I had an issue this weekend where my MapR cluster died and I had to re-build the entire thing from scratch. It is a CE test bed, so nothing critical but it still took time form the weekend.
The issue was around Zookeeper. I had ZK spread out across a 3 node cluster so that 1 could be a leader and 2 followers, however, I could not get the cluster to come back up after some routing maintenance by following the MapR 6.0 documentation.

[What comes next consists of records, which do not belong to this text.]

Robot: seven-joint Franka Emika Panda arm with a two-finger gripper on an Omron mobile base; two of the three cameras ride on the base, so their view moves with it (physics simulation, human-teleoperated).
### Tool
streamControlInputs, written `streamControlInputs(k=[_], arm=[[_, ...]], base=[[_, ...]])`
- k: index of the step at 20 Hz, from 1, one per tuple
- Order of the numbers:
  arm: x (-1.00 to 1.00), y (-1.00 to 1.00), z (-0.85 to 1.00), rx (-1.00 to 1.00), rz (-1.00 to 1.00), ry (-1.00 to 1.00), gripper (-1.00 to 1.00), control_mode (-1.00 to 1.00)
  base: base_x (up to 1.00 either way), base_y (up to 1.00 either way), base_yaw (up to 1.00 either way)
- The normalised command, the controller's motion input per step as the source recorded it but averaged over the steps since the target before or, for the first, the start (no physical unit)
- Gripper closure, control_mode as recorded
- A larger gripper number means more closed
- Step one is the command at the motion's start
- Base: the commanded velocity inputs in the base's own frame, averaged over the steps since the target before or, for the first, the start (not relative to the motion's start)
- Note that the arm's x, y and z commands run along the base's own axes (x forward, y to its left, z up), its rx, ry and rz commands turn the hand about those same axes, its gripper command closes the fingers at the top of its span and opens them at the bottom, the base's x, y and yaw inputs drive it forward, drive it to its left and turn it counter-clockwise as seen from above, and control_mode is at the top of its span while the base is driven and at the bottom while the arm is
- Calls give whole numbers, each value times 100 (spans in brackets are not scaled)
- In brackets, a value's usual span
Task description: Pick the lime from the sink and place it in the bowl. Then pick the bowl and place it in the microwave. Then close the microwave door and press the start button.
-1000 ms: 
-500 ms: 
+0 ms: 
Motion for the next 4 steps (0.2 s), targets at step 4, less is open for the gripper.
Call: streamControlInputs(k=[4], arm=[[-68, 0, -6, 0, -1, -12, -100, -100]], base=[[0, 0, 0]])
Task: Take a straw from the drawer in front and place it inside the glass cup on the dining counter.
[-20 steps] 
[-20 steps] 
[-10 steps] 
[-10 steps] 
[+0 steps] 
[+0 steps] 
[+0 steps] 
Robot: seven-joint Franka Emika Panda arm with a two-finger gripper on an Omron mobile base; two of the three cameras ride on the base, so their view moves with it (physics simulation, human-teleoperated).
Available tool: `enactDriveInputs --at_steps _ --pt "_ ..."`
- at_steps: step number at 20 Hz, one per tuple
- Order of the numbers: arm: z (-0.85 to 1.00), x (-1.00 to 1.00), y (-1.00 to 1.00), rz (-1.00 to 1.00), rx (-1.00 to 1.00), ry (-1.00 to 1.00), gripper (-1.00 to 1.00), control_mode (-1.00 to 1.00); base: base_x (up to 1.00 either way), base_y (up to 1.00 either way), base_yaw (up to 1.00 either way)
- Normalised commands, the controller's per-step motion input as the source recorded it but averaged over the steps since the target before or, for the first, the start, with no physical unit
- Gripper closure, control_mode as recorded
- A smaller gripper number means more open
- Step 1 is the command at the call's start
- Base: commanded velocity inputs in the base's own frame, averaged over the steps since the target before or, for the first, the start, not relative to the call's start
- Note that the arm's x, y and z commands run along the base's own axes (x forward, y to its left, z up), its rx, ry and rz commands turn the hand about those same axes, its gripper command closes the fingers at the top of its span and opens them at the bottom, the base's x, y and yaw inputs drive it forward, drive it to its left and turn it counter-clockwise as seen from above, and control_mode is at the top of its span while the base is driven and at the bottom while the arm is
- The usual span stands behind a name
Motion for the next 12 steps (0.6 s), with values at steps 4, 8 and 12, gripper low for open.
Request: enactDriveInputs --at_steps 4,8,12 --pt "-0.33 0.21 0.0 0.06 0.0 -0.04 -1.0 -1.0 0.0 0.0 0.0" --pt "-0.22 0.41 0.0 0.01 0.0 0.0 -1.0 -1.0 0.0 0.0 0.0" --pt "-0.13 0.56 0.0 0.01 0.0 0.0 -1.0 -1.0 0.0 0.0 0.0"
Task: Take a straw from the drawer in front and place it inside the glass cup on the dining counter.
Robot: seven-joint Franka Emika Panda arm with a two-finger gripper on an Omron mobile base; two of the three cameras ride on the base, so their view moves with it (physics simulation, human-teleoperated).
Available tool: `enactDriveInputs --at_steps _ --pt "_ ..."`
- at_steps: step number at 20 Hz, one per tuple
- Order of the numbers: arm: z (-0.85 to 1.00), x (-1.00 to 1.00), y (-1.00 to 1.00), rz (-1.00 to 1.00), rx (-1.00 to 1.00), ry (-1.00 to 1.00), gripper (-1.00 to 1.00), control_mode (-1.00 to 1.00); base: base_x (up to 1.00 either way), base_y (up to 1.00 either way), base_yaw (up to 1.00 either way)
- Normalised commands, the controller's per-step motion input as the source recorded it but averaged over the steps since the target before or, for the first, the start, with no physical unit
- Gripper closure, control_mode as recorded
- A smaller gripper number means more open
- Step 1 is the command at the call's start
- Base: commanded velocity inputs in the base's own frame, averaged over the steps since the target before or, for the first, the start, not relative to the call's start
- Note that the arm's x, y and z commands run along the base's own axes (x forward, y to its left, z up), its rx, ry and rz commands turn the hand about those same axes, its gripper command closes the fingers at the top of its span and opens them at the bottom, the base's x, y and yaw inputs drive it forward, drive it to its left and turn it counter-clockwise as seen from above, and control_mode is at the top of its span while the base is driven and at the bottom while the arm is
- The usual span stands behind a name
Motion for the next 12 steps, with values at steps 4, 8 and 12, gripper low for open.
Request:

In some cases, the "myid" file went missing completely, as well as, the directory that is stored in /opt/mapr/zookeeper/zoo.../
The instructions were not clear on how to determine which machine "was" the leader and in which order to bring up the mapr-zookeeper service. The instructions seemed to imply that it didn't matter and to just "perform a rolling restart", but I think the order does matter. I think they may need to be brought up in order of leader->follower 1 -> follower 2? But I couldn't figure out who the leader was. I wanted to look in the myid files for a "0" (zero) but as I said, it was missing in some cases, and I don't know why. Do they need to be brought up in a certain order?
What are the critical config files that ZK reads from? It is more than just zoo.cfg. I believe it is also reading from various conf files?
This may be better for a discussion, but what are the best practices for administering ZK on the MapR nodes? Is there a way to monitor ZK via the MCS like there is in Cloudera Manager?